* Task statement *
In the data below, one line contains "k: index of" and a later one contains "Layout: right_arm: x". Print both, with every line between them, exactly and alone.

* Information provided *
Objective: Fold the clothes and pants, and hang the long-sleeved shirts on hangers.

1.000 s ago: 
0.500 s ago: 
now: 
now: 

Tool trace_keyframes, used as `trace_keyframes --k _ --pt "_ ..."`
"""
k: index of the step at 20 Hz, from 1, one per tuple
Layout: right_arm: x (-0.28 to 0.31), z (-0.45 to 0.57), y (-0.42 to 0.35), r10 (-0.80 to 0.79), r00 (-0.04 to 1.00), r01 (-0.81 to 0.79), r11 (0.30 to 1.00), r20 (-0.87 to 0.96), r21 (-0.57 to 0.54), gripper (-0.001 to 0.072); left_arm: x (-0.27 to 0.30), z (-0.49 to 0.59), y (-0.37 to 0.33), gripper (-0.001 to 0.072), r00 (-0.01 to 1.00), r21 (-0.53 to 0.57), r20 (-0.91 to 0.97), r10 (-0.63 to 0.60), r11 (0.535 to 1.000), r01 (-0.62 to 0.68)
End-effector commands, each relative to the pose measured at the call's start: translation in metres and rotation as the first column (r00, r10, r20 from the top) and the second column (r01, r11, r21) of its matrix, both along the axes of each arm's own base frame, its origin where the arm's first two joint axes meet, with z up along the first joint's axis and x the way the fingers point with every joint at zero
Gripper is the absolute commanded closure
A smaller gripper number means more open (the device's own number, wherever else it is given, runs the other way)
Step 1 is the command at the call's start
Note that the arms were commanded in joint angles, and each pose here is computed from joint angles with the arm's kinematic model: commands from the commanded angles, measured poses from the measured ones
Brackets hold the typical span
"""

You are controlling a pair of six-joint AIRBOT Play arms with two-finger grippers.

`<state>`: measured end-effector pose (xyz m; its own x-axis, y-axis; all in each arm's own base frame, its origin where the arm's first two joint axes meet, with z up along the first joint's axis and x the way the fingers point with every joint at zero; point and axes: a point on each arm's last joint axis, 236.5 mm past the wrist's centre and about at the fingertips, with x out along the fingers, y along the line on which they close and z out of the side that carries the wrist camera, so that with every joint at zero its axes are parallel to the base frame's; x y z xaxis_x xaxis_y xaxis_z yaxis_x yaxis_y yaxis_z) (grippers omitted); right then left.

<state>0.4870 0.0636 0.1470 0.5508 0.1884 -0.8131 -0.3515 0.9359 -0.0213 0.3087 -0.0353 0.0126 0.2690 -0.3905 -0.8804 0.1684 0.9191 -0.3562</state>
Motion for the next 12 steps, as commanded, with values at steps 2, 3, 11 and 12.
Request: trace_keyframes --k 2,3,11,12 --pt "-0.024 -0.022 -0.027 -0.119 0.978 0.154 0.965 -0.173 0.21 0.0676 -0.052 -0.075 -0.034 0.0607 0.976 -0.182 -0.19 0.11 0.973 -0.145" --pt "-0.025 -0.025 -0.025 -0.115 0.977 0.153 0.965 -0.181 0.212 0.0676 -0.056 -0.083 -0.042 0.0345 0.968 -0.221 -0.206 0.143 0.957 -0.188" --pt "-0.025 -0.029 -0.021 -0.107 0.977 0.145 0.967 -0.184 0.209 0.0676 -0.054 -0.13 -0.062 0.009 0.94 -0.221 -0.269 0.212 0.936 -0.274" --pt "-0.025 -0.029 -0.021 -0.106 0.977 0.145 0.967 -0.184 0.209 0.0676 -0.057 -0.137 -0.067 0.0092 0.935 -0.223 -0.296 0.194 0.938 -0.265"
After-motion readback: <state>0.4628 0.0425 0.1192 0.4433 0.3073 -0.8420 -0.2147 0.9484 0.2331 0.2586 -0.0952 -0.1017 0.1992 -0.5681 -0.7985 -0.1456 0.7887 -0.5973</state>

* The answer *
k: index of the step at 20 Hz, from 1, one per tuple
Layout: right_arm: x (-0.28 to 0.31), z (-0.45 to 0.57), y (-0.42 to 0.35), r10 (-0.80 to 0.79), r00 (-0.04 to 1.00), r01 (-0.81 to 0.79), r11 (0.30 to 1.00), r20 (-0.87 to 0.96), r21 (-0.57 to 0.54), gripper (-0.001 to 0.072); left_arm: x (-0.27 to 0.30), z (-0.49 to 0.59), y (-0.37 to 0.33), gripper (-0.001 to 0.072), r00 (-0.01 to 1.00), r21 (-0.53 to 0.57), r20 (-0.91 to 0.97), r10 (-0.63 to 0.60), r11 (0.535 to 1.000), r01 (-0.62 to 0.68)

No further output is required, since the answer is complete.